◆ **Work instruction**: Gather all lines with "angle" from the records.

◆ **Task input**:
=== Section Start ===
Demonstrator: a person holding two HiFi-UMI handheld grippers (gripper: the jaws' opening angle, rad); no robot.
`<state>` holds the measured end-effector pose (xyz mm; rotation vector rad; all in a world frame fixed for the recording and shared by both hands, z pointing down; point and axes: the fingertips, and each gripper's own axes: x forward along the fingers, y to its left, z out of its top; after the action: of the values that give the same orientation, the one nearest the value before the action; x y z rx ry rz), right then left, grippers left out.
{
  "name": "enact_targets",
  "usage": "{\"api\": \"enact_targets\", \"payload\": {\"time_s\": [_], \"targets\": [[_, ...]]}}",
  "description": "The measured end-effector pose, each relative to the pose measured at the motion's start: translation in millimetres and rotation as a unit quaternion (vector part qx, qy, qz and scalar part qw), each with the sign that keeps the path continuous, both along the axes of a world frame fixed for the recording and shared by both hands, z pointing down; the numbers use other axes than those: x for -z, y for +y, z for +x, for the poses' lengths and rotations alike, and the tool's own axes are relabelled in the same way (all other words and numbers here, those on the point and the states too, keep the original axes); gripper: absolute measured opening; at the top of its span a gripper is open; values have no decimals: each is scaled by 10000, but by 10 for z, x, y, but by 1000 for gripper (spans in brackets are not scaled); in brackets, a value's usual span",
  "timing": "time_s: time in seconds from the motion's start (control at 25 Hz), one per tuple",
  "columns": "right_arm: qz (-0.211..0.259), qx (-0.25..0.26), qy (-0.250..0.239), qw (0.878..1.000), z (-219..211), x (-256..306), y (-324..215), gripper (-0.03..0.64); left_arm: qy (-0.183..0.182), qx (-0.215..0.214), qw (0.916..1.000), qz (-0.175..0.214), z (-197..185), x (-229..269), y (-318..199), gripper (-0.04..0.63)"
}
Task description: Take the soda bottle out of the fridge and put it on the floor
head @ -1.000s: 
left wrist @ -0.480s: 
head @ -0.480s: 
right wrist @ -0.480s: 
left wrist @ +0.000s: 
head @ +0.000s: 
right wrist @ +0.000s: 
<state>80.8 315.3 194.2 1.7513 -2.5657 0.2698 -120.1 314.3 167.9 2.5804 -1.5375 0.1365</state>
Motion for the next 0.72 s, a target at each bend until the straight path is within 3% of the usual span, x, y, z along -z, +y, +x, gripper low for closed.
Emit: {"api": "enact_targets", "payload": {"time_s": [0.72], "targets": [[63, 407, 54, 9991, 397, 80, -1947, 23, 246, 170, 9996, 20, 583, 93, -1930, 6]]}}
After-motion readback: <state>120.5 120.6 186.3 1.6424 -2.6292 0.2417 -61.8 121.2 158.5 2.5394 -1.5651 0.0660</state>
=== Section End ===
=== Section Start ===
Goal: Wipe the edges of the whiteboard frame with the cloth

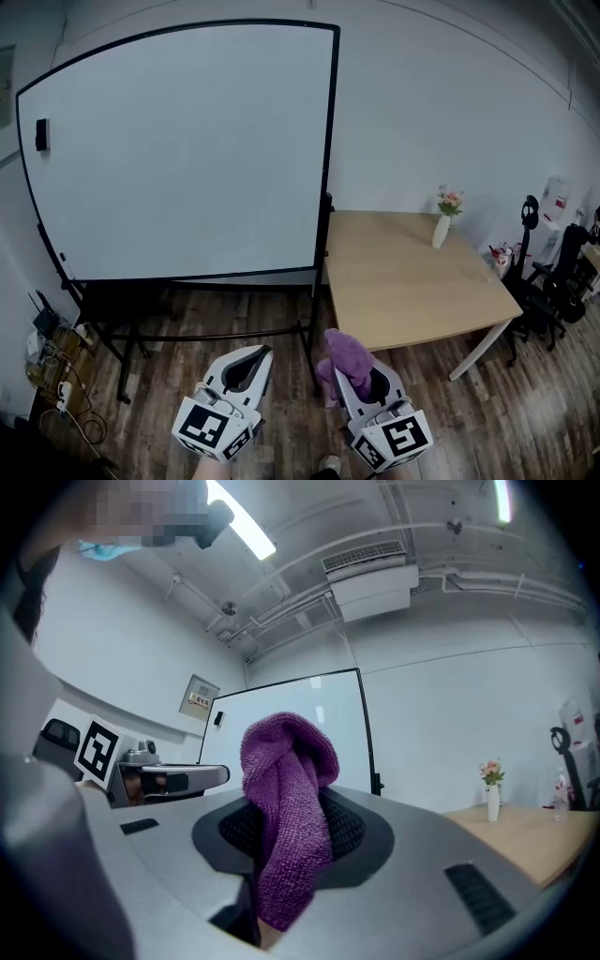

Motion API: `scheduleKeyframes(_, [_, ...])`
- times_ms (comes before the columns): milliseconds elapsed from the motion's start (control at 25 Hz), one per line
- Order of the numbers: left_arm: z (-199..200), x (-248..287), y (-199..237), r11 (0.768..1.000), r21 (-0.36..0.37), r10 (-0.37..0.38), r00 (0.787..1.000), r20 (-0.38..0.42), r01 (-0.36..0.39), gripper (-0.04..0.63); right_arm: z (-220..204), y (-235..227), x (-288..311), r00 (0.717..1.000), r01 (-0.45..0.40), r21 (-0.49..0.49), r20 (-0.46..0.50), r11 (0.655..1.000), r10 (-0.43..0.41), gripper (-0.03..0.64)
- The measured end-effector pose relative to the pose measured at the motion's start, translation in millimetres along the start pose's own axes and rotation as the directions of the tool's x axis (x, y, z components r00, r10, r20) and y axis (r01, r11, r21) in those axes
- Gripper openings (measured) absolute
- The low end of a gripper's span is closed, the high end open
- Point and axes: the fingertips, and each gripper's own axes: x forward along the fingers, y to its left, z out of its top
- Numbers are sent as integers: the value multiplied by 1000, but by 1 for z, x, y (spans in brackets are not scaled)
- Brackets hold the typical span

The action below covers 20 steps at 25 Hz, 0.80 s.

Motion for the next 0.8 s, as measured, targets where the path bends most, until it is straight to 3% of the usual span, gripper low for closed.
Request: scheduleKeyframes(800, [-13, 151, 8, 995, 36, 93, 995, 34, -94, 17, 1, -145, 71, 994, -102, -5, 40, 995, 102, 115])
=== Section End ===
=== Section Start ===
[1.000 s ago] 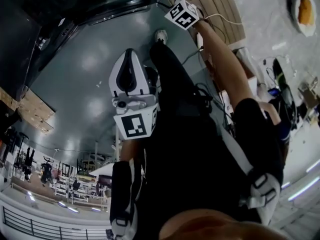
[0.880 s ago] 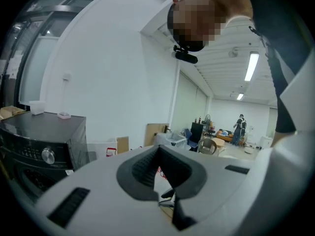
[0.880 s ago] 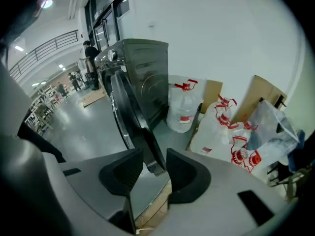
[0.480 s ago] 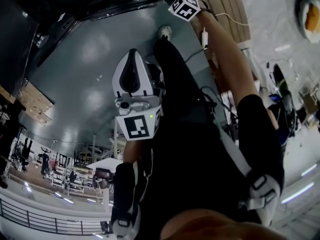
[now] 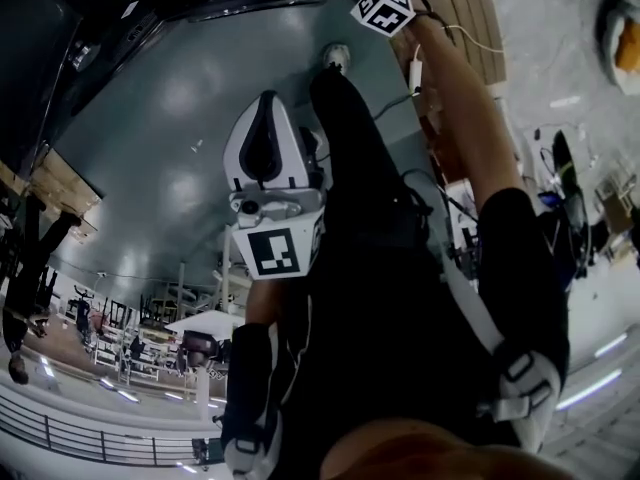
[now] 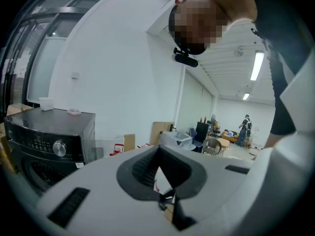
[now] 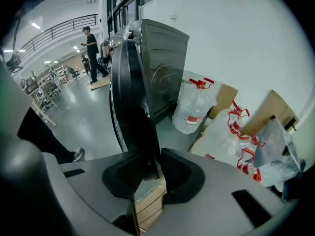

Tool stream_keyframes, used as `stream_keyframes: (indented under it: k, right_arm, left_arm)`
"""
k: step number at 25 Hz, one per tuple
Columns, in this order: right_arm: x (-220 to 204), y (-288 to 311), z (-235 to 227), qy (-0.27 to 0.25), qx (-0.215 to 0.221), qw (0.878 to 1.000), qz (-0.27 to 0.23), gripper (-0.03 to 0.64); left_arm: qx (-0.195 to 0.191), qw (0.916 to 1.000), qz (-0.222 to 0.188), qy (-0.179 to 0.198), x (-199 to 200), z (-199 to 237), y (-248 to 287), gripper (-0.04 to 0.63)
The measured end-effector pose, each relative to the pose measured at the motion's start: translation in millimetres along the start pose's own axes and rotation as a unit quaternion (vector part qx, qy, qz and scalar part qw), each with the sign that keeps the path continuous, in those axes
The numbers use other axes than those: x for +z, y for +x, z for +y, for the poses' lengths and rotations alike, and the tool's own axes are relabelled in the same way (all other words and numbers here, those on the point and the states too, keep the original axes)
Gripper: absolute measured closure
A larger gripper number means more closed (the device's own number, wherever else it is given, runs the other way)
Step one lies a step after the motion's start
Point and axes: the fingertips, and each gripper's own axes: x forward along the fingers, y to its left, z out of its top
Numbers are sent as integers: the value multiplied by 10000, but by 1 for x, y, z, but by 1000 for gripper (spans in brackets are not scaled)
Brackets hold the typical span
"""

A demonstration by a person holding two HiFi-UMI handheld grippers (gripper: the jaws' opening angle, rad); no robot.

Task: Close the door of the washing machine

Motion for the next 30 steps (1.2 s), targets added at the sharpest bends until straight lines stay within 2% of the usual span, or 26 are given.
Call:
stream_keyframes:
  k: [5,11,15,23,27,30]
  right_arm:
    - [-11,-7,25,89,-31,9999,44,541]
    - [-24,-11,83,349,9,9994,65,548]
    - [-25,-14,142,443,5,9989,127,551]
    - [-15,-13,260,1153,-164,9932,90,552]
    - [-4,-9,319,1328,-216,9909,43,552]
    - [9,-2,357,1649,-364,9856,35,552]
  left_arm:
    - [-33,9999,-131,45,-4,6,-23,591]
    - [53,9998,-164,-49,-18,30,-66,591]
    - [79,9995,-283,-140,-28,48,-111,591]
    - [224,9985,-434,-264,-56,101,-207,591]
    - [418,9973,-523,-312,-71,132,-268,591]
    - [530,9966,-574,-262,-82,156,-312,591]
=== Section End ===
◆ **Result of this task**:
Demonstrator: a person holding two HiFi-UMI handheld grippers (gripper: the jaws' opening angle, rad); no robot.
A demonstration by a person holding two HiFi-UMI handheld grippers (gripper: the jaws' opening angle, rad); no robot.

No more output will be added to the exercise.